Due to which customer go through some pain, here are some points:
• When the material received but somehow the security team fails to verify the documentation of material.
• Delay in reconciliation due to lack of compatibility in report vary by user.
• Material delivered directly to the customer, which delays in payment tagging of material and Stock recording.
• Delay in discrepancy report against the receipt of material may lead to compliance risk
The Responsibility for Asset management has to acquire:-
• Gate Pass preparation / Goods Receipt Note
• ERP/SAP/ Oracle Data receiving
• Courier Management
• Bill processing for payment
• Package delivery
• Packing & Unpacking
Process of Asset Management
Asset Management use software to identify the asset, here are some points how it’s works
• A unique Serial No. and Asset No. is generated/captured for each assets and it can be done either manually or through barcode.
• Assets can be assigned to a user definable multi-level Location / Project reference and an optional employee identification.
• Assets movement between location/employees/projects as well as inter-unit transfer, can be captured.
• Asset audit through manually or by barcode scanner.
Every Assets has it’s depreciate value, in Asset Management it records the value of assets until the value of assets become Nil. The assets are registered with different types of depreciation calculation under:
1. IT Act
2. Customs Act
3. Company Act.
In Income Tax Act (IT Act) the depreciation is defined in Tangible Assets and Intangible assets. In this depreciation Act the Tangible assets can have 5 to 40 percent as per new rates but Intangible assets has 25 percent of rates.
In this Act deprecation is permissible for computers and computers peripherals within 5 years and 10 years with quarterly depreciation. In same way for other Capital goods there is quarterly depreciation with different rates.
In this Act there are two types of depreciation Written Down Value (WDV) and Straight Line Method (SLM). In Written down Value the depreciation will be charged on decreasing book value (book value less depreciation). Whereas in Straight Line Method the depreciation is very simple from WDV it depreciation value is fixed until the assets value become Nil.

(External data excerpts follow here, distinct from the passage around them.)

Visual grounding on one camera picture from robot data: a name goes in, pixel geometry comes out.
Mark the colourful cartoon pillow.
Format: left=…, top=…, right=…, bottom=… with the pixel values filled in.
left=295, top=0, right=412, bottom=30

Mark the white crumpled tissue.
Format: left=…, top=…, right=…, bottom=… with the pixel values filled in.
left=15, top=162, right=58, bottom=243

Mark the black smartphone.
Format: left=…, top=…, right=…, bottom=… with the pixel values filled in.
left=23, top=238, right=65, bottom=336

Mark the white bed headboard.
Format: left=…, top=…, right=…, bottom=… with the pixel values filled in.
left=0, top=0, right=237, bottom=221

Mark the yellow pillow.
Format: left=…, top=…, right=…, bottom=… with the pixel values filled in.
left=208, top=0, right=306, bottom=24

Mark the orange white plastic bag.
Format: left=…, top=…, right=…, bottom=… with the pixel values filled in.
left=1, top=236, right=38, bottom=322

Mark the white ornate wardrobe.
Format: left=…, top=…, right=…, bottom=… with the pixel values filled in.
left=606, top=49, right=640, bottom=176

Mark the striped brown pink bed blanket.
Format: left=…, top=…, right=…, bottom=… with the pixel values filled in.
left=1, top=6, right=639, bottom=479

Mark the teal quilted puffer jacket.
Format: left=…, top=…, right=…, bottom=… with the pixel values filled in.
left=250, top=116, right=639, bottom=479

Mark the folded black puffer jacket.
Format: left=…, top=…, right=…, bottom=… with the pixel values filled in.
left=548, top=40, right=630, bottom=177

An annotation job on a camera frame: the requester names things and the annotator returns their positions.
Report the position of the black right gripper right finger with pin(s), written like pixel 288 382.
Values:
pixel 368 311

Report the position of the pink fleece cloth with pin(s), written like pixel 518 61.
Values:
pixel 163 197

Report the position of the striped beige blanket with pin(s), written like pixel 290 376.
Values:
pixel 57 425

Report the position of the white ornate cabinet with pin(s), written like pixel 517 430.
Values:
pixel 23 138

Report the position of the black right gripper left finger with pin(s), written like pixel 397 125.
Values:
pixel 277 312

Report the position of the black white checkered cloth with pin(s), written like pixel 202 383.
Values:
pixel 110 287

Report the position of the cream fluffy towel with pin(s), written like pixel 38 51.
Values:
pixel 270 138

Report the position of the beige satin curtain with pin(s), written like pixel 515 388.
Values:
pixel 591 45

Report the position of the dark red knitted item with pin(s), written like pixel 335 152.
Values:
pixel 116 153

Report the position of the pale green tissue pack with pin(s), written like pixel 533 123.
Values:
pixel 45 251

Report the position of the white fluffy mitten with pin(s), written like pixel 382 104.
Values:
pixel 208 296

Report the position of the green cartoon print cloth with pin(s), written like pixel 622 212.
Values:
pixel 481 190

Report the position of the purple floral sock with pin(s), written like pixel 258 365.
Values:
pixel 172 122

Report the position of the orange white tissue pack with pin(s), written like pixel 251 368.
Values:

Here are some point why Asset Management is important:-
• Asset Management is important to reduce the total cost of operating assets.
• Visibility of complete asset life cycle.
• It improve the regulatory performance of the organization.
• Data Accuracy.
• Reduce the capital cost of investing in the assets base.
• Returnable and non-returnable consignment tracking.
• It also reduces legal risks associated with operating assets.
The key to good Asset Management is that it optimizes these benefits. Asset Management takes all the above into account and determines the best blend of activity to achieve the best balance for all the above for the benefit of the organization.